(What needs to be done)
Print out the data that follows exactly, character for character, apart from the pictures.

──────────

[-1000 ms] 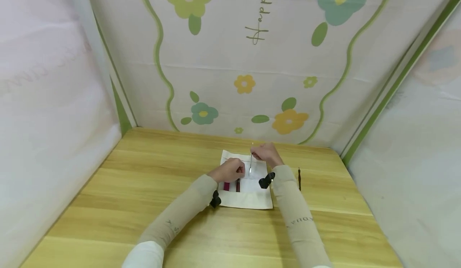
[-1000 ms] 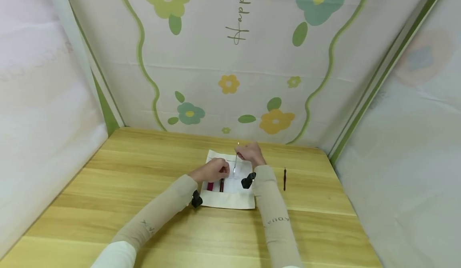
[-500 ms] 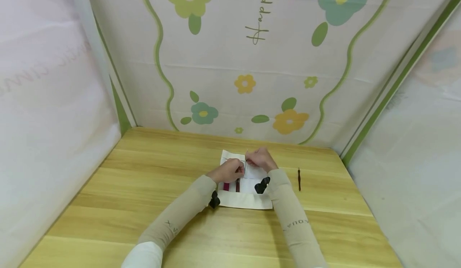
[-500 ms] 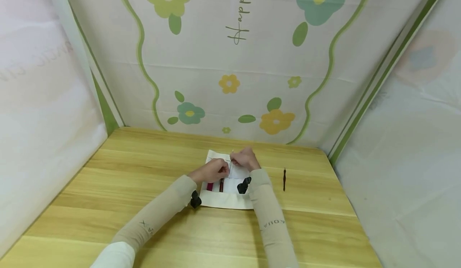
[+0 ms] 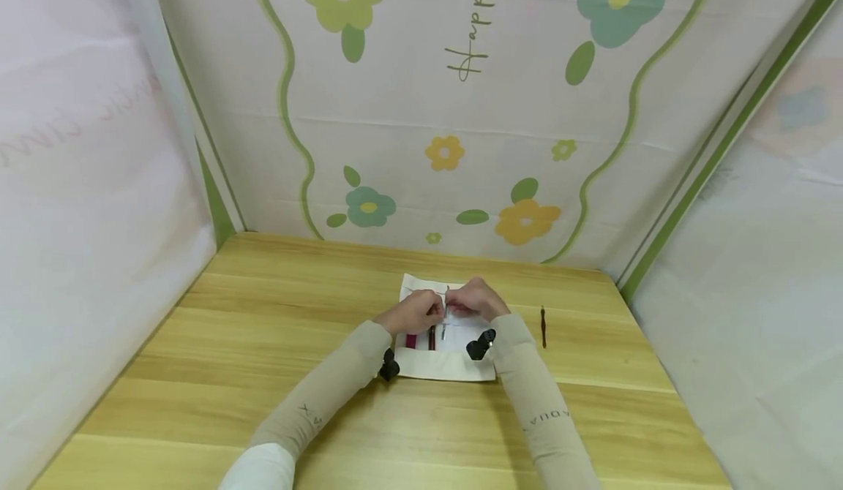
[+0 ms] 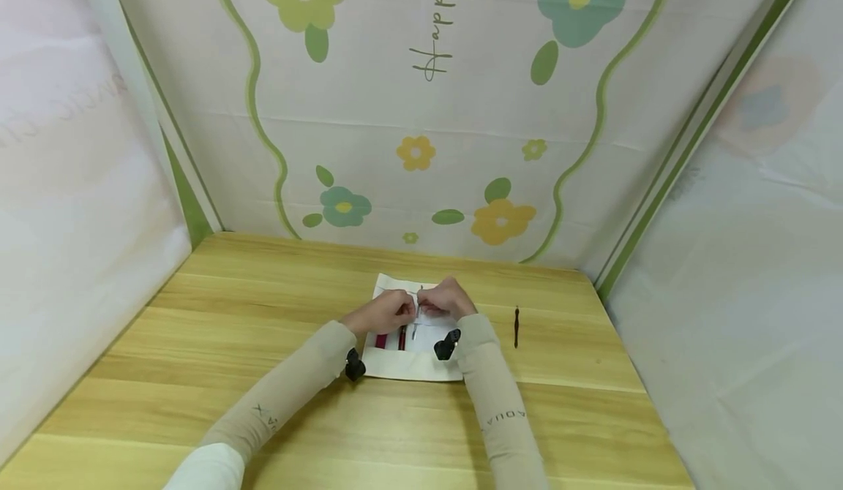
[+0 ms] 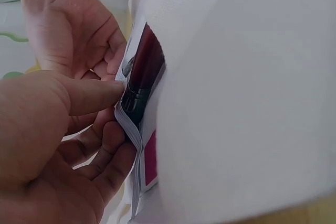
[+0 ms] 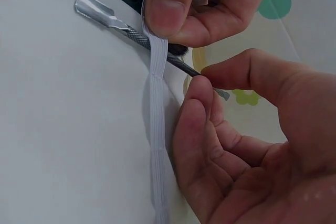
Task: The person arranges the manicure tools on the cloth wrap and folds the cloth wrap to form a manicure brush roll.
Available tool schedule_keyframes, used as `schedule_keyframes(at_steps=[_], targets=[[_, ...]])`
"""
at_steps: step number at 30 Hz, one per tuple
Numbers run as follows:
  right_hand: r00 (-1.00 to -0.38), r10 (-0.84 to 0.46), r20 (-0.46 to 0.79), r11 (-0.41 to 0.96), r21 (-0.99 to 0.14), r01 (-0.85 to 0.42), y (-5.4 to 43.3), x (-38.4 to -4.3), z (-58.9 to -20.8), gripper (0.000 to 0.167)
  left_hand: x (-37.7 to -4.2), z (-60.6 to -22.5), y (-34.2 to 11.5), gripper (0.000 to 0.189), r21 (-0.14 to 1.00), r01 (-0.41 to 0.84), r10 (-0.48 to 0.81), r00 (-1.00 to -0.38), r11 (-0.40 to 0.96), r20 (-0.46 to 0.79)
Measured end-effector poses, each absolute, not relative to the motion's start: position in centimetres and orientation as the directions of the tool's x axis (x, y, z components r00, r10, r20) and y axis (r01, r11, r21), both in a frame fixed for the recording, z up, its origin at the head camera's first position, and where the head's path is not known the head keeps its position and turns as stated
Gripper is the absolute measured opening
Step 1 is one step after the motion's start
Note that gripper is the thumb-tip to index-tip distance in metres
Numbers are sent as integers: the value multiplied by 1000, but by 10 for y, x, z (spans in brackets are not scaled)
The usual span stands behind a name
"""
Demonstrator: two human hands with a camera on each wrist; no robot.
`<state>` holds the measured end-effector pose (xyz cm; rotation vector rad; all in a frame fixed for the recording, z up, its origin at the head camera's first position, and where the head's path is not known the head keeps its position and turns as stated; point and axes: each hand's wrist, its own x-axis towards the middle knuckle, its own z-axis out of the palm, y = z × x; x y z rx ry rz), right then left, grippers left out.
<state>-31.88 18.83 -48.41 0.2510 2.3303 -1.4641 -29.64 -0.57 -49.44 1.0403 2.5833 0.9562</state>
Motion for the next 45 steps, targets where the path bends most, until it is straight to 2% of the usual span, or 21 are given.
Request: schedule_keyframes(at_steps=[8,16,25,28,35,41,45], targets=[[-868,-115,-483,448,-805,388,185,-314,-477,13,-297,-495,-8,12,643,552,676,-733,530,73],[-825,-102,-556,492,-749,444,182,-311,-468,12,-296,-492,-7,11,666,530,668,-742,524,65],[-796,-112,-595,561,-699,444,186,-316,-465,9,-296,-493,-7,13,645,545,667,-742,536,73],[-817,-91,-569,565,-705,428,190,-318,-460,10,-296,-493,-7,15,642,547,667,-741,537,73],[-914,-37,-403,630,-720,292,188,-321,-458,14,-295,-492,-6,16,662,523,661,-749,537,54],[-931,33,-364,730,-627,271,176,-323,-471,16,-291,-490,-4,13,647,535,665,-745,543,58],[-933,50,-356,722,-633,280,173,-324,-474,14,-291,-490,-4,13,642,536,655,-752,548,69]])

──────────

(Solution to this exercise)
[-1000 ms] 
[-1000 ms] 
[-500 ms] 
[-500 ms] 
[+0 ms] 
[+0 ms] 
[+0 ms] 
[+0 ms] 
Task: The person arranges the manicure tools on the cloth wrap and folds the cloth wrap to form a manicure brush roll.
Available tool schedule_keyframes, used as `schedule_keyframes(at_steps=[_], targets=[[_, ...]])`
"""
at_steps: step number at 30 Hz, one per tuple
Numbers run as follows:
  right_hand: r00 (-1.00 to -0.38), r10 (-0.84 to 0.46), r20 (-0.46 to 0.79), r11 (-0.41 to 0.96), r21 (-0.99 to 0.14), r01 (-0.85 to 0.42), y (-5.4 to 43.3), x (-38.4 to -4.3), z (-58.9 to -20.8), gripper (0.000 to 0.167)
  left_hand: x (-37.7 to -4.2), z (-60.6 to -22.5), y (-34.2 to 11.5), gripper (0.000 to 0.189), r21 (-0.14 to 1.00), r01 (-0.41 to 0.84), r10 (-0.48 to 0.81), r00 (-1.00 to -0.38), r11 (-0.40 to 0.96), r20 (-0.46 to 0.79)
Measured end-effector poses, each absolute, not relative to the motion's start: position in centimetres and orientation as the directions of the tool's x axis (x, y, z components r00, r10, r20) and y axis (r01, r11, r21), both in a frame fixed for the recording, z up, its origin at the head camera's first position, and where the head's path is not known the head keeps its position and turns as stated
Gripper is the absolute measured opening
Step 1 is one step after the motion's start
Note that gripper is the thumb-tip to index-tip distance in metres
Numbers are sent as integers: the value multiplied by 1000, but by 10 for y, x, z (spans in brackets are not scaled)
The usual span stands behind a name
"""
Demonstrator: two human hands with a camera on each wrist; no robot.
`<state>` holds the measured end-effector pose (xyz cm; rotation vector rad; all in a frame fixed for the recording, z up, its origin at the head camera's first position, and where the head's path is not known the head keeps its position and turns as stated; point and axes: each hand's wrist, its own x-axis towards the middle knuckle, its own z-axis out of the palm, y = z × x; x y z rx ry rz), right then left, grippers left out.
<state>-31.88 18.83 -48.41 0.2510 2.3303 -1.4641 -29.64 -0.57 -49.44 1.0403 2.5833 0.9562</state>
Motion for the next 45 steps, targets where the path bends most, until it is straight to 2% of the usual span, or 21 are given.
Request: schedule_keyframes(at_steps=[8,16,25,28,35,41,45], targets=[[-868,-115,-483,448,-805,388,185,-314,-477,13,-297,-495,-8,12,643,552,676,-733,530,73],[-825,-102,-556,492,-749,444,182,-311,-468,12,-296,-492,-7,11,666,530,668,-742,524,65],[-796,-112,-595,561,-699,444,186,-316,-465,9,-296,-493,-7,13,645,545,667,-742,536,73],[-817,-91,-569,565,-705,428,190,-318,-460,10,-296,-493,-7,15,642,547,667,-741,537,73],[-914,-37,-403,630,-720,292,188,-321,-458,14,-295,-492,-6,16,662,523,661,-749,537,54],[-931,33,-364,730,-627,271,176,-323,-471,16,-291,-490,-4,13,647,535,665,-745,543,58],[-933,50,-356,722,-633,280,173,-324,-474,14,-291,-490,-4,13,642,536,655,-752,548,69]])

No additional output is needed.